【大紀元日本11月1日】人民日報傘下のニュースサイト・人民網は28日、2005年から09年まで毎年7000の行政村が減少し、毎日20の村が消えていると報じた。出稼ぎなどにより農村人口が流出、耕地が放置されてしまうという現象が深刻化し、食料の安定供給に影響を与えることが懸念されている。
農村から消えた若者の姿
「子供を除けば、46歳の夫婦が村で一番若い労働力」。河北省崇礼県西毛克嶺村の関係者はこう話す。現在、村に戸籍を置く人は458人いるが、実際に生活しているのは216人。若者のほとんどは出稼ぎをし、60歳以下の労働人口はわずかだという。
山西省臨汾市永和県趙家溝村も似たような状況にある。登録人口234人のうち、居住者は130人で、残っているのは年配者と子供。今年6月に行われた調査で、湖南省、内モンゴル自治区なども同じであるという。農業を経済の柱とする中国の中部地方から若者の姿が消えている。
2006年、国務院発展研究センターが17つの省の農村部を対象に行った調査によると、74%の農村では出稼ぎの可能な農民は一人も残さず全員村を出ており、75%の農村に40歳以下の労働力がすでにいないことが分かった。
さらに、農村の出生人口が一人っ子政策で年々減少している。
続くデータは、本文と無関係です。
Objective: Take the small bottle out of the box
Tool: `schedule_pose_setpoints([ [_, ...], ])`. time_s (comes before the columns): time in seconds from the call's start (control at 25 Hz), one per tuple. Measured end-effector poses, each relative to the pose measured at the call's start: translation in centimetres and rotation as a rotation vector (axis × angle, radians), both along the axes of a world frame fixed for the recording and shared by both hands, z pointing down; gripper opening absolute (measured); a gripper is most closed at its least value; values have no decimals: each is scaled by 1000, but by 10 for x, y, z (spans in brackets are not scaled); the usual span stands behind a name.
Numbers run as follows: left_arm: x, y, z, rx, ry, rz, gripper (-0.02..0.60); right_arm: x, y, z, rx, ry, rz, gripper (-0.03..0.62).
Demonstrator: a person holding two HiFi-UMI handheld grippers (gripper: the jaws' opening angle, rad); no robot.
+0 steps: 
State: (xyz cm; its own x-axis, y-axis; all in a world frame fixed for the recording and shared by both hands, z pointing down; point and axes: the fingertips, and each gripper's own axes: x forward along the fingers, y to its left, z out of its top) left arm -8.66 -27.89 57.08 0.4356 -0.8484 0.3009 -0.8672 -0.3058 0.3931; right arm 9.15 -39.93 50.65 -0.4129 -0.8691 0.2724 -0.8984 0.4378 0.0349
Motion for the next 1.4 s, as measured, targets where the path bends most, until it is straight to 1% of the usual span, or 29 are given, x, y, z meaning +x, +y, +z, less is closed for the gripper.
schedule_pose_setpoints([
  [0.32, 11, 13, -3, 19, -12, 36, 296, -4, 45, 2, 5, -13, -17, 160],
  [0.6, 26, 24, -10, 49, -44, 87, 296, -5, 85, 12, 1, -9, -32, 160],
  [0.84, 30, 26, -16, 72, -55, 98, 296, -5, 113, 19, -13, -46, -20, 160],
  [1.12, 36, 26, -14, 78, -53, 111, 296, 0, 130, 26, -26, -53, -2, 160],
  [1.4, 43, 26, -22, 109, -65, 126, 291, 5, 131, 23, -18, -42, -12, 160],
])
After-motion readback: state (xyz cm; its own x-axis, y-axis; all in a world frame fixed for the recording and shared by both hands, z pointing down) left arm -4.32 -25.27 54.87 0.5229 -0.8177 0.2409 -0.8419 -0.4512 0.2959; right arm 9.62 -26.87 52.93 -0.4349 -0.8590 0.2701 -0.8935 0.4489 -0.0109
これまで一つの世帯に4人の子供が普通だったが、今は1~2人がほとんどだ。それに出稼ぎ労働者の親と共に、都市部に出ていく子供も少なくない。
5年が経過した現在、状況は深刻化する一方だという。湖北省にある浜湖村の場合、2008年に放置された耕地は40%に達し、二毛作の耕地の半分以上は一毛作になっている。
同センター農村部農業生産力研究室の元主任・姚監復氏は、「農村人口の大量流出は『三農問題』(「農業」の低生産性、「農村」の荒廃、「農民」の貧困)の中でもっとも突出している問題となっている」と述べた。
「働けば働くほど赤字」、農業離れの現実
前出の姚主任は「石油や肥料の価格高騰で、政府からの手当てをもらっても、農業から十分な収益を得られない。出稼ぎで良い収入を得られるため、耕作に従事する人が減っている」と指摘する。
人民網も28日の記事で、耕作から得た収入が少ないことが農民の耕地離れを引き起こしている、と述べた。
山西省趙家溝村の村民の話によると、2010年に24畝のトウモロコシを栽培し、3万元の収入を得たが、農薬、水道代、電気代などの諸費用が1.3万元掛かり、繁忙期に人を雇ったときの人件費、自身の人件費を入れると、ほとんど収益はないという。天候不順や虫害に遭うと、コストが膨れ上がり、赤字になる。
さらに、都市部と農村部の格差が拡大するにつれ、苦労しても報われない農業より、ほとんどの若者は都市部へ移住するという強い願望を抱いている。
専門家:土地制度が問題
中国農業部傘下の「農産品市場週刊」の黄良天責任者は、「行政村の減少と耕地放置の増加は農村土地の現行制度と関係している」と述べ、「現行の土地制度は時代にそぐわなくなった。農民は土地を所有しておらず、割り当てられた土地には愛着がない。ほかに収入を得る手段があれば、すぐ離れてしまう」と分析している。
一方、土地の強制収用をめぐる事件は年々増えている。中国国土資源部が発表した資料によると、今年9月まで全国で違法の土地収用事件は3万7千件が発生し、その81%が中部と西部で起きているという。さらに、事件の多くは地方政府の主導で行われている。
黄氏は土地制度を改革しなければ、農業の発展に壊滅的な打撃を与えかねないと指摘する。「土地の所有者がはっきりしていないため、政府主導の違法収用事件が多発している。土地がいつ奪われるかが分からないため、農民はどんどん離れていく」と述べた。